权益分类	功能权益	普通用户	{{item.name}}会员
{{category.name}}	{{benefitItem.name}}

BONE AND KNEE LOADING

骨骼和膝盖负载

基本信息

批准号：
6937255
负责人：
Hiroki Yokota
金额：
$ 7.58万
依托单位：
INDIANA UNIV-PURDUE UNIV AT INDIANAPOLIS
依托单位国家：
美国
项目类别：
财政年份：
2004
资助国家：
美国
起止时间：
2004-09-01 至 2007-06-30
项目状态：
已结题

来源：
https://reporter.nih.gov/project-details/6937255
关键词：
aging biological models biomechanics bone development computed axial tomography femur femur fracture histology knee laboratory mouse mechanical pressure mechanical stress morphometry skeletal stress

项目摘要

DESCRIPTION (provided by applicant): One of the major health needs in the elderly is to strengthen bone and prevent bone mass. In this project, we propose to investigate a novel mechanical loading model- knee joint loading - to stimulate bone formation and to strengthen mechanical properties of femur and a femoral neck. In our preliminary studies using mouse ulnae, bone formation was stimulated by loading an elbow joint. Furthermore, the loads required to induce bone formation with this elbow-loading model were smaller than that with a traditional longitudinal ulna-loading model. These results suggest that femur and a femoral neck can be strengthened by mechanical loads that are applied to a knee joint. The specific goal of the proposed project is to evaluate the effects of loads applied to the knee joint on bone mass and mechanical strength of femur and a femoral neck. The hypothesis, tested in the proposed study, is: "Low-amplitude sinusoidal mechanical loads with < 1 N at -20 Hz on a knee joint will stimulate new bone formation in femur and a femoral neck, and increase resistance to fracture." In the proposed study we will first identify the appropriate knee-loading conditions by examining streaming potentials and dissipation energy. Mechanical loads at physiological frequencies will be applied to the knee joint and streaming potentials and dissipation energy will be determined in the femur. Using the conditions that induce streaming potentials and elevate dissipation energy, we will then evaluate the loading effects through bone histomorphometry, micro-Computed Tomography (mu CT), and biomechanical tests. C57BL/6 mice will be given mechanical loads for 3 min per day for 3 consecutive days. After staining newly formed bone with calcein, bone morphometric parameters will be determined along a femoral midshaft. Three-dimensional morphology will be determined with mu CT, and mechanical parameters such as ultimate force, and work to failure will be determined.

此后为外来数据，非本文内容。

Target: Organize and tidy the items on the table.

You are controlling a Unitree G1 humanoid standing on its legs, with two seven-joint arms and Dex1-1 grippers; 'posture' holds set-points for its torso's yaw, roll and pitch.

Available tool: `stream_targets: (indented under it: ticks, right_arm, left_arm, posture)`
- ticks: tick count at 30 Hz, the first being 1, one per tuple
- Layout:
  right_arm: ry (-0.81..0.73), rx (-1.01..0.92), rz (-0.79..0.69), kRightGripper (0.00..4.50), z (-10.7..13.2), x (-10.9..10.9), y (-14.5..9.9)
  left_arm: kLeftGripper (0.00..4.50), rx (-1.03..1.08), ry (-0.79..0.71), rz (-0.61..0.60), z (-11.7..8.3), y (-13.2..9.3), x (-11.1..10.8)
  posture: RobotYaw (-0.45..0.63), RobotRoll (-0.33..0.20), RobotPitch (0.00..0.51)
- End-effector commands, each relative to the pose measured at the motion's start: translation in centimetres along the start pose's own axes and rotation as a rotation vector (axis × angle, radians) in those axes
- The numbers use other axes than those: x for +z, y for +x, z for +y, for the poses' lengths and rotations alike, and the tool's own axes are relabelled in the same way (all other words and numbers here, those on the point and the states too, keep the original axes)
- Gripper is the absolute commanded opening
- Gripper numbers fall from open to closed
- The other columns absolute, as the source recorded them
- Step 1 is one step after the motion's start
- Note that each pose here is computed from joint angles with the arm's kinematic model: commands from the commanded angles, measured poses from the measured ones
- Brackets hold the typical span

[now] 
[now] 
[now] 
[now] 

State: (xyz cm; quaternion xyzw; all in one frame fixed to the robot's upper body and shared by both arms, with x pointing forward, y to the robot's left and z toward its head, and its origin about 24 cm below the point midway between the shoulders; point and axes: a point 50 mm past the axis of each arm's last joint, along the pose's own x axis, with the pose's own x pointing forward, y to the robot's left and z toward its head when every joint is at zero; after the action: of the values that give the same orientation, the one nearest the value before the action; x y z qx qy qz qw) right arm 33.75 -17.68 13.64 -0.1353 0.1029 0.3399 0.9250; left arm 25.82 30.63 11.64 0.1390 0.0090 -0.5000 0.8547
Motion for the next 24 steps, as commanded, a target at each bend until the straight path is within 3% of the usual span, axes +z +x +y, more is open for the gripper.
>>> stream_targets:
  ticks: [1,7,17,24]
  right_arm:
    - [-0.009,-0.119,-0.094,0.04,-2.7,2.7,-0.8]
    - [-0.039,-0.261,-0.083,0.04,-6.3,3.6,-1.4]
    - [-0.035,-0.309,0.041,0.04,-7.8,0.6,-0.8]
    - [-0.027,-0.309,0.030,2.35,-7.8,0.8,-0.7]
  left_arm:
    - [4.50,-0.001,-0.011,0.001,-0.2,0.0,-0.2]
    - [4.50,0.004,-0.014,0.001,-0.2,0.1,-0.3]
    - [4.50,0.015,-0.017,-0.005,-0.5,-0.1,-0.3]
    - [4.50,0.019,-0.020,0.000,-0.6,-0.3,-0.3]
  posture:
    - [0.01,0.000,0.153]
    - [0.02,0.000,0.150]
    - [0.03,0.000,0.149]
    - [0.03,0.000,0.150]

The proposed study will contribute to development of a novel loading model to strengthen bone without causing deformation of fragile bone in the elderly.

说明(申请人提供)：老年人的主要健康需求之一是强骨和预防骨量。在这个项目中，我们建议研究一种新的机械加载模型-膝关节加载-以刺激骨形成并增强股骨和股骨颈的力学性能。在我们使用小鼠尺骨进行的初步研究中，通过加载肘关节来刺激骨形成。此外，与传统的尺骨纵向加载模型相比，该肘部加载模型诱导骨形成所需的载荷更小。这些结果表明，股骨和股骨颈可以通过施加在膝关节上的机械载荷来加强。该项目的具体目标是评估施加在膝关节上的载荷对股骨和股骨颈的骨量和机械强度的影响。这项研究中提出的假设是：“在-20赫兹时，在膝关节上施加-lt；1N的低幅度正弦机械载荷将刺激股骨和股骨颈新骨的形成，并增加对骨折的抵抗力。”在拟议的研究中，我们将首先通过检查流动电位和耗散能量来确定合适的膝关节负荷条件。生理频率的机械载荷将施加在膝关节上，股骨中将确定流动电位和耗散能量。利用诱导流动电位和提高耗散能量的条件，我们将通过骨组织形态计量学、微型计算机断层扫描(MU CT)和生物力学测试来评估负荷效应。C57BL/6小鼠接受机械负荷，每天3min，连续3d。在用钙黄素对新形成的骨进行染色后，将沿着股骨中段测定骨形态计量学参数。用MU CT确定三维形态，并确定极限受力、从工作到失效等力学参数。这项研究将有助于开发一种新的负荷模式，在不引起老年人脆弱骨变形的情况下加强骨骼。